Ce qui est étonnant, c’est qu’avant d’être considéré comme l’homme le plus détesté du monde des comics, Rob Liefeld était une véritable star au début des années 90. Cette période est réputée pour l’émergence du comics indépendant, mais aussi l'explostion de la bulle comics et surtout la diffusion d'un style très particulier et en avance sur son temps, voire parfois trop, produisant ainsi des bouses illustrées avec des proportions surexagérées et des histoires aussi cohérentes que l’ajout de pâte à tartiner aux noisettes dans un plat de pâtes. Oui, Rob Liefeld, c’est un peu ça, tu découvres le Nutella, tu adores et tu en bouffes à foison, mais dès que tu testes des trucs avec le Nutella, ça devient immonde pour toi et surtout pour les autres.
AVANT LA LÉGENDE
Robert Liefeld est né en Californie le 3 octobre 1967. Très tôt, il se passionne pour les comics et se met en tête de devenir un auteur du milieu. Il prend des cours de dessin dès le lycée et assiste régulièrement à des conventions de comics, où il a pu rencontrer de nombreuses stars du milieu, tel que Georges Perez, Jim Shooter, John Romita Jr… Après le lycée, il assiste régulièrement à des cours de modèle vivant (le fameux cours de dessin où l’on dessine des vraies personnes posant nues) tout en pratiquant de petits boulots. Encore modeste envers son “talent” (non, les guillemets sont honnêtes), il n’ose pas envoyer son book aux Big Two, Marvel et DC Comics, et cible alors de très petits éditeurs.

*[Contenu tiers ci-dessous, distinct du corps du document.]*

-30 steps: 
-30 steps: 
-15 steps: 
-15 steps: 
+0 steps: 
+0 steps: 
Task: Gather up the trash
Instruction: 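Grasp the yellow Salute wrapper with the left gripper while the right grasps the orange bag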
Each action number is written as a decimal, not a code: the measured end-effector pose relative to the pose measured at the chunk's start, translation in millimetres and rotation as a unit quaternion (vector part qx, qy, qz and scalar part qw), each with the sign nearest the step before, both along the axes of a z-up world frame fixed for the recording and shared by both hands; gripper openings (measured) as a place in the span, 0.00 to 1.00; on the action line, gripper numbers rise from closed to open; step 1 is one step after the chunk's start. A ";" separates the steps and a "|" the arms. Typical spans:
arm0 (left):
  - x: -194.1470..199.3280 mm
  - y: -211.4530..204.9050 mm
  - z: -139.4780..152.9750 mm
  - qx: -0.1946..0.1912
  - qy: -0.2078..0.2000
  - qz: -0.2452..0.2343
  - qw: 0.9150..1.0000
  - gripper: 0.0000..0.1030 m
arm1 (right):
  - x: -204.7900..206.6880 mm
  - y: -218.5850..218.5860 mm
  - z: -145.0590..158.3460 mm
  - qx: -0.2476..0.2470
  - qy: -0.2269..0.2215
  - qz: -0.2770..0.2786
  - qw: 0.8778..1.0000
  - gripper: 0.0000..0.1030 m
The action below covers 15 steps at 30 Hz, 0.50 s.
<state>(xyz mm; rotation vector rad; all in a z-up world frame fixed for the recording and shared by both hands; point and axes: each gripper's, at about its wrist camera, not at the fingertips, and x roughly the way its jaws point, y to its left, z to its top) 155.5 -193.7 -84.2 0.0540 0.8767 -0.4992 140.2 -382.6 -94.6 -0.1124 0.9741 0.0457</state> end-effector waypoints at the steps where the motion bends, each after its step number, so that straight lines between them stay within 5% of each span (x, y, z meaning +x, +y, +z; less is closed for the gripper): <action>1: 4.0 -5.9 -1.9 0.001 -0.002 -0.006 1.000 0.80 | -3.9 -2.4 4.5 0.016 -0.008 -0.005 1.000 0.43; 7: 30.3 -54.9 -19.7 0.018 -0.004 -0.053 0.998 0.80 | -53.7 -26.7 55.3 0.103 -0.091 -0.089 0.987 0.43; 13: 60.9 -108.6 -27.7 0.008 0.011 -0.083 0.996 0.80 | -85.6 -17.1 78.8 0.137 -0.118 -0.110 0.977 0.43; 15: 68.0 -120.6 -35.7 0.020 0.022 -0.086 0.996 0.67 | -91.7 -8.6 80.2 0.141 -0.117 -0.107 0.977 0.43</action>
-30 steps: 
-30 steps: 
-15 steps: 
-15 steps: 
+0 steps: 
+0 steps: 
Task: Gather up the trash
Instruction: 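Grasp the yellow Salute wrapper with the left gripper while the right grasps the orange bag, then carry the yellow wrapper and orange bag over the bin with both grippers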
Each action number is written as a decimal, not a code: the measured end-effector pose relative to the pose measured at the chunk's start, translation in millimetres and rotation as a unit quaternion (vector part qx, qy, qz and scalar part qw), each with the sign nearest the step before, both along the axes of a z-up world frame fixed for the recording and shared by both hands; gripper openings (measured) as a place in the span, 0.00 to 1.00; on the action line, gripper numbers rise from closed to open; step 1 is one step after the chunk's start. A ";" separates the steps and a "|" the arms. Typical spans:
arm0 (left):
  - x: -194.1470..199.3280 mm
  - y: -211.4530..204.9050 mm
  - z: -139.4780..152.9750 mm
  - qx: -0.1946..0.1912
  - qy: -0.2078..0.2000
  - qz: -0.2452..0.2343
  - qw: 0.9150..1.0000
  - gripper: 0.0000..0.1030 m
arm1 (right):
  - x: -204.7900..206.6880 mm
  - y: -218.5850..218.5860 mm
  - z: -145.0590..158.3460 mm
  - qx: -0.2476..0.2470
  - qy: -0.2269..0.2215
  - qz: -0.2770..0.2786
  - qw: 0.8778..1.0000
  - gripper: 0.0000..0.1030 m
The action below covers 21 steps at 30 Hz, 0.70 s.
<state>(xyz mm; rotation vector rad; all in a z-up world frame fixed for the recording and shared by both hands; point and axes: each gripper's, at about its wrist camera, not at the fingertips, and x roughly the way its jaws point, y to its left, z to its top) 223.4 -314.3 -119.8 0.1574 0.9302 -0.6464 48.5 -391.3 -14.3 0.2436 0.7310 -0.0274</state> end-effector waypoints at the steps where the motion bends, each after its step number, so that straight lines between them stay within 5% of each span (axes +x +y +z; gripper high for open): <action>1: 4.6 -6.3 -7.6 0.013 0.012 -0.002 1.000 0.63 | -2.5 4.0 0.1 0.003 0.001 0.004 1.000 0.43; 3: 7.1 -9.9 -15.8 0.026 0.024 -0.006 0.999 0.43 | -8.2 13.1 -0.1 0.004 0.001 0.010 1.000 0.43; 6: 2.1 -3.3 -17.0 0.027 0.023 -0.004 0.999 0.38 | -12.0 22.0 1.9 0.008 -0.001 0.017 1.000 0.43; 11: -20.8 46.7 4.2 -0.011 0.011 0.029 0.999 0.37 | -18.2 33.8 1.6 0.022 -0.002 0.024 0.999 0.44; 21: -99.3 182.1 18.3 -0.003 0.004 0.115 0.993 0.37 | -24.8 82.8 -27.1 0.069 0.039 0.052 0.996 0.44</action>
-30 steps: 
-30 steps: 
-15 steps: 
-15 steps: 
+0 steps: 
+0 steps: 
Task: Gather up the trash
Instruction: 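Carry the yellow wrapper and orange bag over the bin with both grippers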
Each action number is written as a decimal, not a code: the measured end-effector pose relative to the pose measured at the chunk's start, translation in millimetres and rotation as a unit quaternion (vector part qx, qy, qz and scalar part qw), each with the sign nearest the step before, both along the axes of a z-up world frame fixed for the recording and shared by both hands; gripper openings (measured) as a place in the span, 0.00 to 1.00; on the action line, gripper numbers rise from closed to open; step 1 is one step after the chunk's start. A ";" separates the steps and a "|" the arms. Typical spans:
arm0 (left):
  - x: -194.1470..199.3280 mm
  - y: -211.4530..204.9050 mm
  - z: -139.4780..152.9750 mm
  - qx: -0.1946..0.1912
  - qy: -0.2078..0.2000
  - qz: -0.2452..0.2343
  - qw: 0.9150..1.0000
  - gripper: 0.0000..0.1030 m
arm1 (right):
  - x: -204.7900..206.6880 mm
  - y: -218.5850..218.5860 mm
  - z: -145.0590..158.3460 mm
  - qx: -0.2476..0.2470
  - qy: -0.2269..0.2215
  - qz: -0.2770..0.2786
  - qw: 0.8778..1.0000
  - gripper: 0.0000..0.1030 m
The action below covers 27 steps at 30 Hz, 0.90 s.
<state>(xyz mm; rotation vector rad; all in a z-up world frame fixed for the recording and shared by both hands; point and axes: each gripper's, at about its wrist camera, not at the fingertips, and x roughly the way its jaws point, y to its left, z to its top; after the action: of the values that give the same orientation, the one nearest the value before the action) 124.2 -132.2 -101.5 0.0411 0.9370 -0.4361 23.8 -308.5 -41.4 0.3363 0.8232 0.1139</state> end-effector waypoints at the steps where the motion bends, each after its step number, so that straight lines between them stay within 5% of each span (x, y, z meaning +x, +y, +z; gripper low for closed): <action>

Un jour, il apprend par un ami que de nombreux artistes de comics sont recrutés lors des fameuses conventions, comme celles auxquelles il assistait quand il était petit. Avec ce dernier, il prend alors la route pendant plusieurs jours vers San Fransisco, plein d’espoir avec sa pochette sous le bras. Il rencontre sur place principalement des responsables de DC Comics, qui lui demandèrent alors d’envoyer plus d’échantillons de son style. Au départ, il ne voulait pas viser Marvel mais son ami le persuade de faire de même. Chose faite, Marvel le contacta pour un back-up (histoire courte supplémentaire en fin d’un comics) de huit pages dans le titre Avengers qui était centré sur Black Panther. Rob Liefeld avait alors 19 ans, mais le bonheur fut de courte durée, car Marvel changea d’artiste pour ce back up au dernier moment…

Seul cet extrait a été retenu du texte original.